Not a lot other than all things Amazon (AMZN) keeps the Jeff Bezos-led C-suite up at night in Seattle. After all, it’s Amazon — decades long dominator of e-commerce and the cloud.
“Amazon doesn’t worry about anything that anybody else does, ever,” said Jon Reily, e-commerce strategist at Publicis Sapient, on Yahoo Finance’s The First Trade. “Amazon is its own animal, it doesn’t look quarter to quarter or year to year — they do what they are going to do.”
But strong second-quarter earnings results from two old-school retail rivals suggest Amazon better be watching its back.
Holy grail of retail
The overall synopsis from Target’s (TGT) and Walmart’s (WMT) second quarters: Each is beginning to reach the holy grail in modern day retailing. That is by successfully offering a seamless shopping experience both online and in thousands of physical stores, each retailer is able to drive strong sales and profits.
For its part, Target reported Wednesday second quarter adjusted earnings of $1.82 a share, trouncing forecasts for $1.62 a share. Same-store sales rose 3.4%, ahead of estimates for 3% growth. The stock touched a record on the session.
The retailer cited a surge in same-day fulfillment as driving sales growth. Its order pick up, drive up and Shipt services accounted for nearly 1.5 percentage points of Target’s overall comparable sales growth during the quarter. Online sales jumped 34% during the quarter.
A tip of the hat also goes to hundreds of Target store remodels and vastly improved food departments. Both are helping to get people in the door more often — and perhaps shopping less on Amazon.

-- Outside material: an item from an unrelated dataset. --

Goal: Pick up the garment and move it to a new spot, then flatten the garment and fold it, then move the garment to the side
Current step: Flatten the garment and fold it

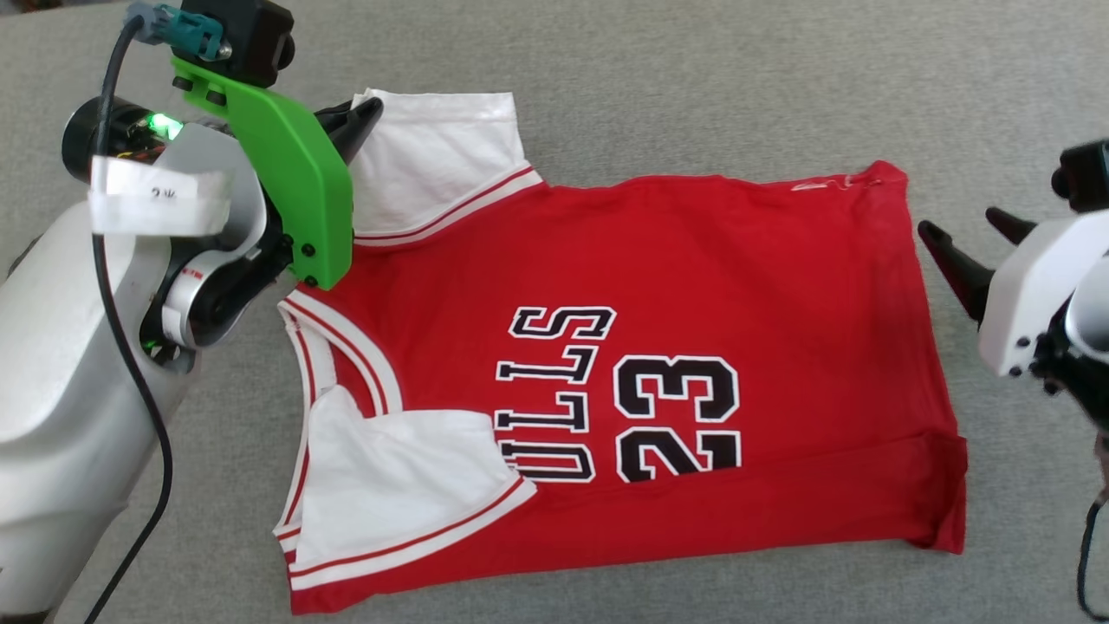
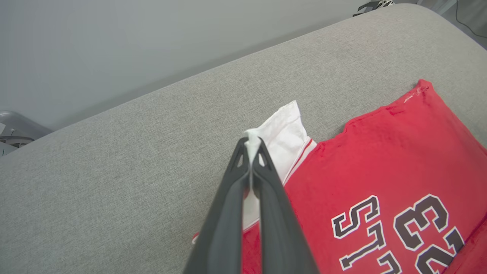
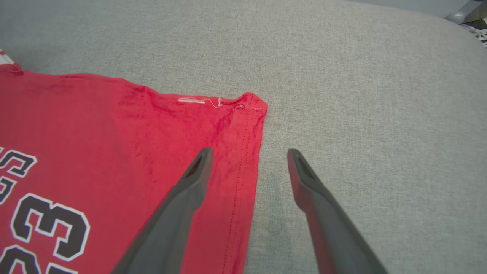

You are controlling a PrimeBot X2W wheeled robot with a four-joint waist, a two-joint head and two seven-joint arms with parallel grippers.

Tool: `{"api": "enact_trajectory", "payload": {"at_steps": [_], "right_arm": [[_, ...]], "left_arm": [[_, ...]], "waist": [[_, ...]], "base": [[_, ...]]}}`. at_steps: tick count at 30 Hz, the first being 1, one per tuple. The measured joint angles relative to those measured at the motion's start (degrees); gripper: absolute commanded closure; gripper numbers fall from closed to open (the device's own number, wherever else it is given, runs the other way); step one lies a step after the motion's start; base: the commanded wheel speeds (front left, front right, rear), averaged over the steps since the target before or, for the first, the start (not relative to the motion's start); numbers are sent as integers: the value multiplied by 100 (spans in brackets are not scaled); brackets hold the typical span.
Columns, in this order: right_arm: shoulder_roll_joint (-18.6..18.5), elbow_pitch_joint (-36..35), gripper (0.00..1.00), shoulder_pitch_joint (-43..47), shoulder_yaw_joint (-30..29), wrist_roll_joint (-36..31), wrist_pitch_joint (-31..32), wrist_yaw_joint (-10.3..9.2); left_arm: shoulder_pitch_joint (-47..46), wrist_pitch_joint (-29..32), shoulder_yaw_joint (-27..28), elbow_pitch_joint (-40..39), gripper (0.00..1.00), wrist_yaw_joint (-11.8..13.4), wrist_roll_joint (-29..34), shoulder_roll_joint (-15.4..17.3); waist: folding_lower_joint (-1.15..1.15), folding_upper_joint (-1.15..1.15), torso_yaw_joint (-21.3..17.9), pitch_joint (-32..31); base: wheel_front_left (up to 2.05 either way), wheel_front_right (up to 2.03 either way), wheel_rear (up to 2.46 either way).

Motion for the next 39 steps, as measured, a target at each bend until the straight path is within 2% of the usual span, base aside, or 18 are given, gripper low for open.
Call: {"api": "enact_trajectory", "payload": {"at_steps": [6,10,18,26,27,32,39], "right_arm": [[-247,682,0,-763,209,1,683,0],[-357,1140,0,-1079,347,90,875,0],[-623,1836,0,-1539,641,60,790,0],[-829,2154,0,-1688,1100,127,688,-9],[-931,2186,100,-1686,1237,254,688,-10],[-899,2298,100,-1688,1346,368,404,-9],[-754,2540,100,-1550,1187,584,-274,-8]], "left_arm": [[163,54,33,-725,100,204,5,160],[284,59,14,-992,100,264,0,137],[320,42,-65,-1416,100,289,9,114],[320,-35,-112,-1440,100,266,15,91],[321,-85,-129,-1366,100,252,14,75],[324,-196,-136,-1134,100,232,16,49],[542,-505,-105,-761,100,226,4,-44]], "waist": [[0,0,228,170],[0,0,379,243],[0,0,645,493],[0,0,831,696],[0,0,875,710],[0,0,884,643],[0,0,870,370]], "base": [[0,0,0],[0,0,0],[0,0,0],[0,0,0],[0,0,0],[0,0,0],[0,0,0]]}}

“So we are seeing our Target guests visit us more frequently, shop more categories. They are enjoying the changes we have made in the store experience, but they are also taking advantage of the convenient fulfillment options that we are offering,” Target CEO Brian Cornell told analysts during a conference call.
Target also hiked its estimates for the third quarter, seeing adjusted earnings of between $1.04 per share to $1.24 per share, better than current expectations of $1.16.
The story was similar at Walmart in the quarter.
Walmart’s earnings beat analyst forecasts by 5 cents on the back of 2.8% same-store sales increase at U.S. stores. Online sales grew an impressive 37% at Walmart U.S. and 35% at Sam’s Club.
The retailer slightly lifted its full-year same-store sales outlook.
“We’re favorably positioned as we leverage our expansive supercenter network to deliver a robust omni-channel experience,” Walmart CEO Doug McMillon said. “More than ever, we’re innovating across the business. We’re experimenting with emerging technologies to improve store operations and reduce friction in our customers’ lives. The initiatives we have underway provide extended access to our brand and position the company to earn a greater share of our customers’ wallet over time.”
The future of shopping
The pool of online shoppers is so plentiful that many retailers stand to prosper, provided they are doing well with online services and offering stuff people want, says Reily. Hard to argue with the size of the internet being a goldmine for well-run retailers for years to come.
But what we are witnessing at Target and Walmart are two well-capitalized companies with their best organizational talent in some time. That talent is moving very quickly — and mostly profitably — to get products and services to consumers faster than ever before. They are anticipating the future of shopping, instead of reacting to it like they have done for decades.
It’s that slowness that allowed Amazon to take root in the United States, well that and the smartphone.
Now it’s time for Amazon to realize Target and Walmart are legitimate threats in large part because they have strategically placed stores and talent that wants to win. For Amazon, the evolving dynamic suggests it will need to get serious about opening brick-and-mortar stores, offering more services and cleaning up its horribly cluttered website.